● **Dataset extract**
= Beginning of Section =

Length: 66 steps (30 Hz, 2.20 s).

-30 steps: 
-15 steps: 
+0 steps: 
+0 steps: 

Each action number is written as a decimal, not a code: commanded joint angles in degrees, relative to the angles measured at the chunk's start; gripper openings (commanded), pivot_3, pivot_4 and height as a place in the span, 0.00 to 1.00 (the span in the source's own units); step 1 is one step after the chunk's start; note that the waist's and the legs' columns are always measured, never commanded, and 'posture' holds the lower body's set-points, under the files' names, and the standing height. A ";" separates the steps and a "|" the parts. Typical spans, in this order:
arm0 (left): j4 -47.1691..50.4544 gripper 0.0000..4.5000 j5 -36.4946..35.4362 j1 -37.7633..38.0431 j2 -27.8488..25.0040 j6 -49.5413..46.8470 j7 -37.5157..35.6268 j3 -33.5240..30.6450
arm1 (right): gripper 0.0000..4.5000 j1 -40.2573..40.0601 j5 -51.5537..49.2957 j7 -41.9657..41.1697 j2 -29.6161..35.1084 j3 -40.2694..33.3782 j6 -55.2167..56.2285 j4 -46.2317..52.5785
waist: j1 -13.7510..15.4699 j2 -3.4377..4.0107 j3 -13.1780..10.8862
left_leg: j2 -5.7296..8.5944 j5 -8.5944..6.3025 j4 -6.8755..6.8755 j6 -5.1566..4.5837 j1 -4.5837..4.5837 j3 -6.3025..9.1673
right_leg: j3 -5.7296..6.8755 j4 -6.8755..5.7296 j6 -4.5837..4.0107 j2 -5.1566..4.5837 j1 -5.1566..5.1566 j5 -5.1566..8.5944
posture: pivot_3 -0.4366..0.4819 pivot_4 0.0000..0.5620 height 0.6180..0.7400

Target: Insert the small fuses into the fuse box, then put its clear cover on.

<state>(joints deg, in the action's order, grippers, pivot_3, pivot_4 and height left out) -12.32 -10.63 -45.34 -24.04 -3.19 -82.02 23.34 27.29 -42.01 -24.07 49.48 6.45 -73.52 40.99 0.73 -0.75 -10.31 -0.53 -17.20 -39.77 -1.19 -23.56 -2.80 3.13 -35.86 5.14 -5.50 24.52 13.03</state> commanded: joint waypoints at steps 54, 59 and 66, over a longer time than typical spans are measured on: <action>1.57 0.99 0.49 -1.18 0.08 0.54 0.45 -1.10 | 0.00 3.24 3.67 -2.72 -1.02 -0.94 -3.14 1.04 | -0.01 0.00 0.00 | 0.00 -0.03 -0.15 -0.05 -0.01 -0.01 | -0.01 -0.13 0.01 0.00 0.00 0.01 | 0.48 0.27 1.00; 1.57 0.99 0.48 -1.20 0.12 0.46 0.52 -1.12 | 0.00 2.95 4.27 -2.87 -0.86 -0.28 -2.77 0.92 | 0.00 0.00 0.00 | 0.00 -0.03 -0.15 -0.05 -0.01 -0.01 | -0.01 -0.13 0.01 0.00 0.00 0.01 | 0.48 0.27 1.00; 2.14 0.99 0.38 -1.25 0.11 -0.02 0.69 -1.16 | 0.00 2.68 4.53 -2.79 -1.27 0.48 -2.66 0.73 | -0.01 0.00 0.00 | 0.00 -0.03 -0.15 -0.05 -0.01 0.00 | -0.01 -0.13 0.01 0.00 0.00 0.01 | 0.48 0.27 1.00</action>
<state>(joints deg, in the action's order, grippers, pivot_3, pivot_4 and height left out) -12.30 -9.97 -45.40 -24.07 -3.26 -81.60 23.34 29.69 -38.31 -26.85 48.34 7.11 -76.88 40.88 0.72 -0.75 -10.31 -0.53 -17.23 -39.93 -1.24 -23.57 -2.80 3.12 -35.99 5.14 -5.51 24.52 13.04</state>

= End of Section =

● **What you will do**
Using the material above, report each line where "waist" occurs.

● **Exercise response**
Each action number is written as a decimal, not a code: commanded joint angles in degrees, relative to the angles measured at the chunk's start; gripper openings (commanded), pivot_3, pivot_4 and height as a place in the span, 0.00 to 1.00 (the span in the source's own units); step 1 is one step after the chunk's start; note that the waist's and the legs' columns are always measured, never commanded, and 'posture' holds the lower body's set-points, under the files' names, and the standing height. A ";" separates the steps and a "|" the parts. Typical spans, in this order:
waist: j1 -13.7510..15.4699 j2 -3.4377..4.0107 j3 -13.1780..10.8862

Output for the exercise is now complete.